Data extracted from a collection
══════════

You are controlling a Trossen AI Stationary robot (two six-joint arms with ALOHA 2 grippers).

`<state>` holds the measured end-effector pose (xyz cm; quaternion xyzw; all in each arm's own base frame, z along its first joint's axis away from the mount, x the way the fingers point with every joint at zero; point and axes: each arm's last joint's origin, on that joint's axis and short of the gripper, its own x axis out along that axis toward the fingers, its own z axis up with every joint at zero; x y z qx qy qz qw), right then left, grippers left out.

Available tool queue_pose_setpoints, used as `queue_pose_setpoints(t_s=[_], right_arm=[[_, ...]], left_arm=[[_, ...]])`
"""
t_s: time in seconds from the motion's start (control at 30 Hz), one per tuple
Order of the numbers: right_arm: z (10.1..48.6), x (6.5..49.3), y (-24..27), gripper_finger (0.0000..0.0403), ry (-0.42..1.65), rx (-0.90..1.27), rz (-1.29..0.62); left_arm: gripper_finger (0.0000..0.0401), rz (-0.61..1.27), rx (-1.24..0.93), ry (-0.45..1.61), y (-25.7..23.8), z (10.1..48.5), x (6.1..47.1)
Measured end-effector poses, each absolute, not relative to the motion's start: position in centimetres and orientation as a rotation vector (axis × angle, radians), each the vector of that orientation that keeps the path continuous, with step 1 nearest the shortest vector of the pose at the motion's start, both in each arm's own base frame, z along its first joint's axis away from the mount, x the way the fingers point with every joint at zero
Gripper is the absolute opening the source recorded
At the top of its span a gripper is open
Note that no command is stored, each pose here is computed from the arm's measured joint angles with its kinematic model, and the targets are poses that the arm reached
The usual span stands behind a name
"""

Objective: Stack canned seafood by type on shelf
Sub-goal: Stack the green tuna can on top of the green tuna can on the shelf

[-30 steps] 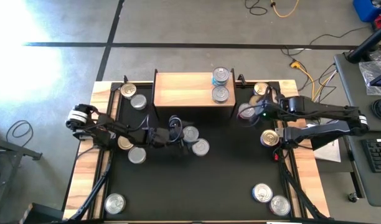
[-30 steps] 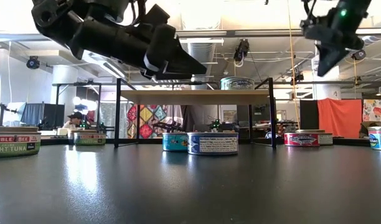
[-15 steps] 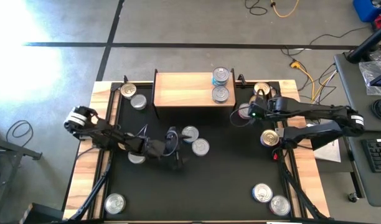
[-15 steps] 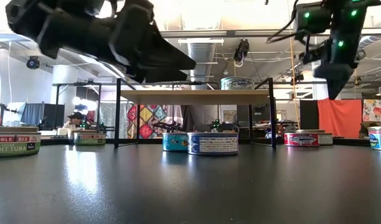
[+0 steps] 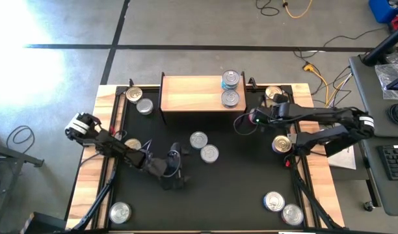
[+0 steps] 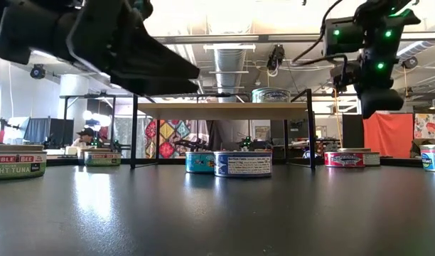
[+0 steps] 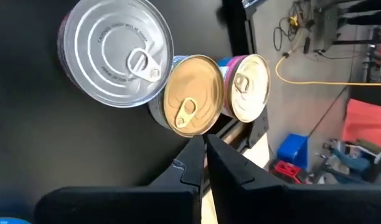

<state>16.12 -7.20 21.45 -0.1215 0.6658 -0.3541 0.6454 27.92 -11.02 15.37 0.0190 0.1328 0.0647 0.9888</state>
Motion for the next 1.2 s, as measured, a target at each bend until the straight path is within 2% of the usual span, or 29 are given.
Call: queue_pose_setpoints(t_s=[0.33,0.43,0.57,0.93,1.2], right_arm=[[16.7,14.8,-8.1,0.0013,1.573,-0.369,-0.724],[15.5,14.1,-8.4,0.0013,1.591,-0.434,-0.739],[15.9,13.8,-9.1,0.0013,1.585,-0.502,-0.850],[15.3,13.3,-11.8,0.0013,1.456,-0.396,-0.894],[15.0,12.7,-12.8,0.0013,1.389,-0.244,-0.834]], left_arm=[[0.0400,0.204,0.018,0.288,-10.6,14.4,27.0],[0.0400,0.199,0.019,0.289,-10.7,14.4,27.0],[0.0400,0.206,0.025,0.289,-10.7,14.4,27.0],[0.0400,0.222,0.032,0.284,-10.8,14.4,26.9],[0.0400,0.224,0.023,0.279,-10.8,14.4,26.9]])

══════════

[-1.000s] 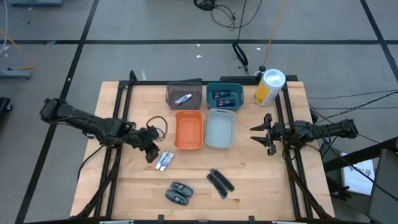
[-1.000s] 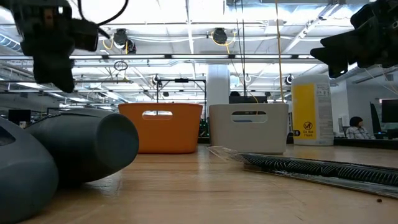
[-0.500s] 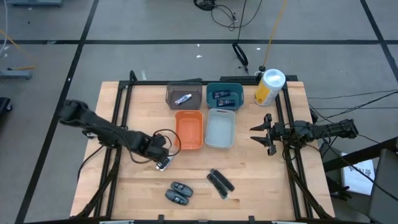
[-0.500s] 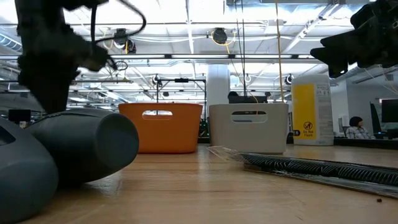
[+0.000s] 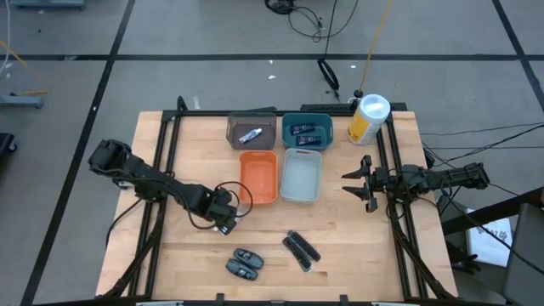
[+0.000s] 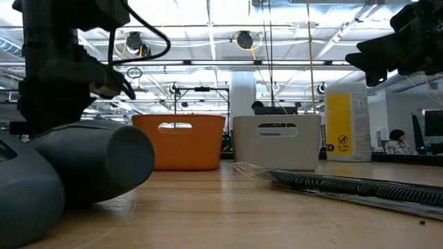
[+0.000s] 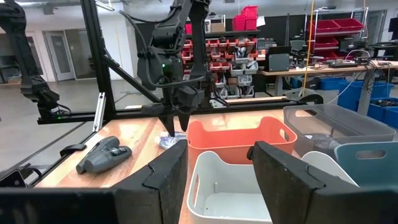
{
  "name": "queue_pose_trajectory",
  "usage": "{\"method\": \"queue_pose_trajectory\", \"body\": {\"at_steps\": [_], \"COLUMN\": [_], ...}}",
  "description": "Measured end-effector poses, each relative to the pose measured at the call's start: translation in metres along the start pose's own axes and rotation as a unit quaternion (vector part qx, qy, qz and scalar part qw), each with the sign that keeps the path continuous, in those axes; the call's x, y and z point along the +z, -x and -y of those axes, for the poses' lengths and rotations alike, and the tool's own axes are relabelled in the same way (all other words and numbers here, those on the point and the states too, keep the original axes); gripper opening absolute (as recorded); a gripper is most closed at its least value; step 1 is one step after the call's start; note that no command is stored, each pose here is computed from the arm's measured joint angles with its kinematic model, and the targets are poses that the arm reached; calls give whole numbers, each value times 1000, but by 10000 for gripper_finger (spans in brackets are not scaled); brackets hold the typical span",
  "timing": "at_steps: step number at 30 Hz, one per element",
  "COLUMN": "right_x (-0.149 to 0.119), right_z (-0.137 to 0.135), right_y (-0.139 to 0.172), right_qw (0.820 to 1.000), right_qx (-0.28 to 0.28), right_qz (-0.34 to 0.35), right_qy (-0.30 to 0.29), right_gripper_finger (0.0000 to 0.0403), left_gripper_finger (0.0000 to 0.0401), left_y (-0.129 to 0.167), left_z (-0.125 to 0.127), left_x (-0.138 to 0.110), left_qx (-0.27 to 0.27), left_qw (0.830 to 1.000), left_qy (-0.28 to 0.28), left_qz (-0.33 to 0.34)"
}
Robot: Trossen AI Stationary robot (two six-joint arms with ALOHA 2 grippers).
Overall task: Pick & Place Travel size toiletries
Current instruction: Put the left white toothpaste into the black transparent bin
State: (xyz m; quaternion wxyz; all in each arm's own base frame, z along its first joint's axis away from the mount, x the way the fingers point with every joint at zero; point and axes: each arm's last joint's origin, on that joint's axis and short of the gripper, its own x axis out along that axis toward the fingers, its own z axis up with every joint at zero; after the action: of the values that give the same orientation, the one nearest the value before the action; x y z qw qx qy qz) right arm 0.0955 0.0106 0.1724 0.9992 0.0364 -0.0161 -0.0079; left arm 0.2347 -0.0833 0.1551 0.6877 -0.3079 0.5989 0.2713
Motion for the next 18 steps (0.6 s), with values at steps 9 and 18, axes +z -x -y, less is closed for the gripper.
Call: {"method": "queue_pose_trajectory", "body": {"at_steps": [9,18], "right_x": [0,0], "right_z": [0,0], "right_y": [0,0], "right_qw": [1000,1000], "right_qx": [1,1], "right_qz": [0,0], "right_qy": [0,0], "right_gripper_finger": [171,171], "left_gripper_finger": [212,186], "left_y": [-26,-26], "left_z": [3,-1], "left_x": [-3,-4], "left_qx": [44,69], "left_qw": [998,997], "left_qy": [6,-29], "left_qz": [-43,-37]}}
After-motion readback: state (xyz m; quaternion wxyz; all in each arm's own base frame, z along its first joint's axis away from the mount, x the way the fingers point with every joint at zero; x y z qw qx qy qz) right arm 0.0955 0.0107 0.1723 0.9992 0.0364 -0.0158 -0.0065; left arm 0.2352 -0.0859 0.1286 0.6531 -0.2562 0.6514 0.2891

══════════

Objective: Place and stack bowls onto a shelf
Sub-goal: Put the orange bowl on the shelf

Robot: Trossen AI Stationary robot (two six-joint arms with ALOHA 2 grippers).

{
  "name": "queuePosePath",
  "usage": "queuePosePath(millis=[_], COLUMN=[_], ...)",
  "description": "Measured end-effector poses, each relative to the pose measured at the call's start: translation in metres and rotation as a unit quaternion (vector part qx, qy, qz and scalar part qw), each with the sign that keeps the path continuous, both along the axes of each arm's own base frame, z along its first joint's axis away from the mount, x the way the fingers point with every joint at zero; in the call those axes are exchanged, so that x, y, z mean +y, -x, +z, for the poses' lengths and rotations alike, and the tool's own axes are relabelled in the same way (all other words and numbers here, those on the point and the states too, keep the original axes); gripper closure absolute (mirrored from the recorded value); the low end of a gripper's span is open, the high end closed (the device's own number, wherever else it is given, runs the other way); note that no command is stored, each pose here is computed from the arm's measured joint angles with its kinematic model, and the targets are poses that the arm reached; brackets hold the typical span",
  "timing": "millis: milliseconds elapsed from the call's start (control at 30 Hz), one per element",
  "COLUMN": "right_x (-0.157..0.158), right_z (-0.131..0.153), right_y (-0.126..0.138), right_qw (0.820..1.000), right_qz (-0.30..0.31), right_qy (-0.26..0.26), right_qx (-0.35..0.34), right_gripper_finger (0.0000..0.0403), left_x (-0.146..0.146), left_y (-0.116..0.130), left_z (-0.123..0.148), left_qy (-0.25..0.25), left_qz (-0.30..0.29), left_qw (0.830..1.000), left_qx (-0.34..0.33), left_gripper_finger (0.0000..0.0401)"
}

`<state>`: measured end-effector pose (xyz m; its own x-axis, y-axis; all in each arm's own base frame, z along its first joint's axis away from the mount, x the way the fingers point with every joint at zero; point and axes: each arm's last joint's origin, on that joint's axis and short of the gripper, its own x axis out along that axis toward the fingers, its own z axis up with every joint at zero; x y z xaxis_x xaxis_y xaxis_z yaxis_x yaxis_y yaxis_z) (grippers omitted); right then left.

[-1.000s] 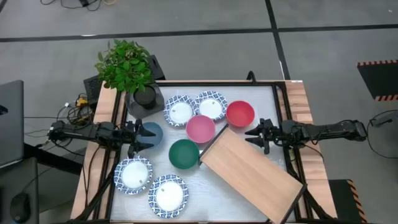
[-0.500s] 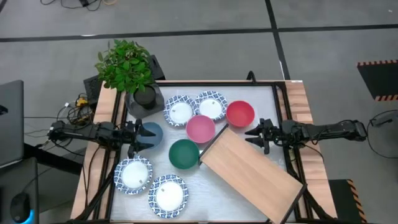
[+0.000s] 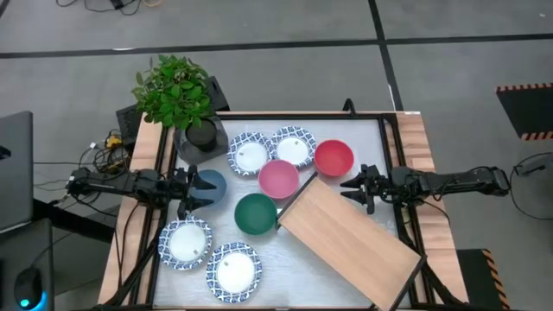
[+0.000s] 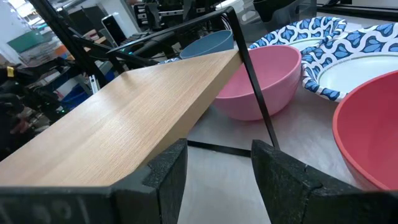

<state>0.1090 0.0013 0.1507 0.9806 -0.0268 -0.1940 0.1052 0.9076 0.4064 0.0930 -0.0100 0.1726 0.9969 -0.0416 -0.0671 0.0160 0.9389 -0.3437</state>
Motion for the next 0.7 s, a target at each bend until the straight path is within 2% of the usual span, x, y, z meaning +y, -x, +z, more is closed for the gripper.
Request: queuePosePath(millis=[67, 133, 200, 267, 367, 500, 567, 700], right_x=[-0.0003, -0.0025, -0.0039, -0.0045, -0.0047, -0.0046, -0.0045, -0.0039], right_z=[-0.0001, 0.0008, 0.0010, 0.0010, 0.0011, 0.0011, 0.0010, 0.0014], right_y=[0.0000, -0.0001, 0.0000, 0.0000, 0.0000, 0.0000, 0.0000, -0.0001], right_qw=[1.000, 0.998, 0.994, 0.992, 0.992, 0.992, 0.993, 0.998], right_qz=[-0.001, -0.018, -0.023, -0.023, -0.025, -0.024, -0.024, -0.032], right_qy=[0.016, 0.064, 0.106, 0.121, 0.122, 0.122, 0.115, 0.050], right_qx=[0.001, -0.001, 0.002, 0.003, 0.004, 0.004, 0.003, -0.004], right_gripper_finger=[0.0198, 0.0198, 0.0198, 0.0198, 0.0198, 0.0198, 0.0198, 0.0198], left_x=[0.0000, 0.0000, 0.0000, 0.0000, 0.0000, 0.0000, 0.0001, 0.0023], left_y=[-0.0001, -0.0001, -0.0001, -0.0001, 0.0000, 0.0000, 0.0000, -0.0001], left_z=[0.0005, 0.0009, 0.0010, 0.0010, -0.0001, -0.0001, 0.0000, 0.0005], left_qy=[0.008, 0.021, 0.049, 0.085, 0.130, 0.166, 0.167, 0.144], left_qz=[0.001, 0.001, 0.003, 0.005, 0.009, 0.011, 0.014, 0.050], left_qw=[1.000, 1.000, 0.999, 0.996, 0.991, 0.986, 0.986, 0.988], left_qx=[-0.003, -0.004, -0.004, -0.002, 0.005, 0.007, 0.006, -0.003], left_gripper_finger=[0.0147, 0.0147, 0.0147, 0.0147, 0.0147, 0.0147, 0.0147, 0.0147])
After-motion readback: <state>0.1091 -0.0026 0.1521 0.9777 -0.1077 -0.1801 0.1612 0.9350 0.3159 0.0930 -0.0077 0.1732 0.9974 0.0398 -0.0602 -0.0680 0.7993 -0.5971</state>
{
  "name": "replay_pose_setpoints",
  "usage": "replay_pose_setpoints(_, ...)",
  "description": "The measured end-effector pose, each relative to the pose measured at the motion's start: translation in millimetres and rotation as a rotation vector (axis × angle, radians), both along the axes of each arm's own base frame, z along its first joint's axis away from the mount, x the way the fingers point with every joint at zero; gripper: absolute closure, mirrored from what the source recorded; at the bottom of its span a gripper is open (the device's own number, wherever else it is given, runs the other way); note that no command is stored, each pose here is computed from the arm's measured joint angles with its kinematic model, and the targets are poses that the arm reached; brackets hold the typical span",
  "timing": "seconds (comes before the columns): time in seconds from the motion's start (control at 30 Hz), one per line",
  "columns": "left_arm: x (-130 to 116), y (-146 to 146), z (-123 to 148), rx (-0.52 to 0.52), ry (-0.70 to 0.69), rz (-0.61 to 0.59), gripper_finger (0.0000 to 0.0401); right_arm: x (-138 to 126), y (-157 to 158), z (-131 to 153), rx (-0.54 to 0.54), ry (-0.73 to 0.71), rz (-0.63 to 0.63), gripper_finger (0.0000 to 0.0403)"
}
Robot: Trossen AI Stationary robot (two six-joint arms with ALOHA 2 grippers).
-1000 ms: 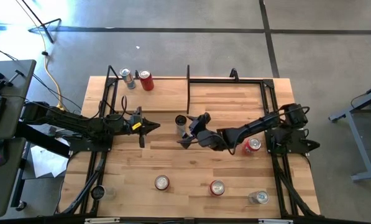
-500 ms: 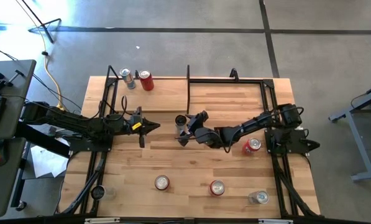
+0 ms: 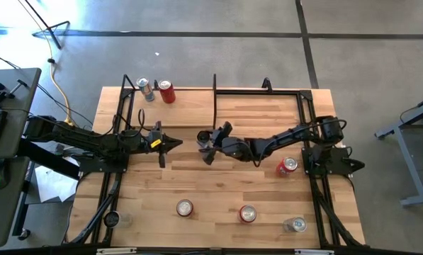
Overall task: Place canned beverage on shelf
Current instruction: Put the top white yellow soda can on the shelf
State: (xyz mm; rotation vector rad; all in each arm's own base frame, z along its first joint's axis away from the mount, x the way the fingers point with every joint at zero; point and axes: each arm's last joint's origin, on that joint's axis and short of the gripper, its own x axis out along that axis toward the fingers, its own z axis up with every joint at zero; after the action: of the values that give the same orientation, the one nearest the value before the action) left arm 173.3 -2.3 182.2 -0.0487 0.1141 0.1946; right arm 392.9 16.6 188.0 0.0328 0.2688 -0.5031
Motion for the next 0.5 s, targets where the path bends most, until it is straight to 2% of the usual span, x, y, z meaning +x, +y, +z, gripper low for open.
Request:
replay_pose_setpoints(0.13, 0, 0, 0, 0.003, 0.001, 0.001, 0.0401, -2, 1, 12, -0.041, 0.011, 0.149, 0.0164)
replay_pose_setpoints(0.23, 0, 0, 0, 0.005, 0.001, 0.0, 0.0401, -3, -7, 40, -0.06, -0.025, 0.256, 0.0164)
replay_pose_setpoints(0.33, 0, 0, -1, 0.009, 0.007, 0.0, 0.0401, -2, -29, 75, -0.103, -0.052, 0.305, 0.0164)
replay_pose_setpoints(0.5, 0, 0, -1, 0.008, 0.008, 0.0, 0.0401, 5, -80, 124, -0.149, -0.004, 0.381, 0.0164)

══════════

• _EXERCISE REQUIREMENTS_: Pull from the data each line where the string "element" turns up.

• _YOUR SOLUTION_:
  "timing": "at_steps: step number at 30 Hz, one per element",
  "timing": "millis: milliseconds elapsed from the call's start (control at 30 Hz), one per element",

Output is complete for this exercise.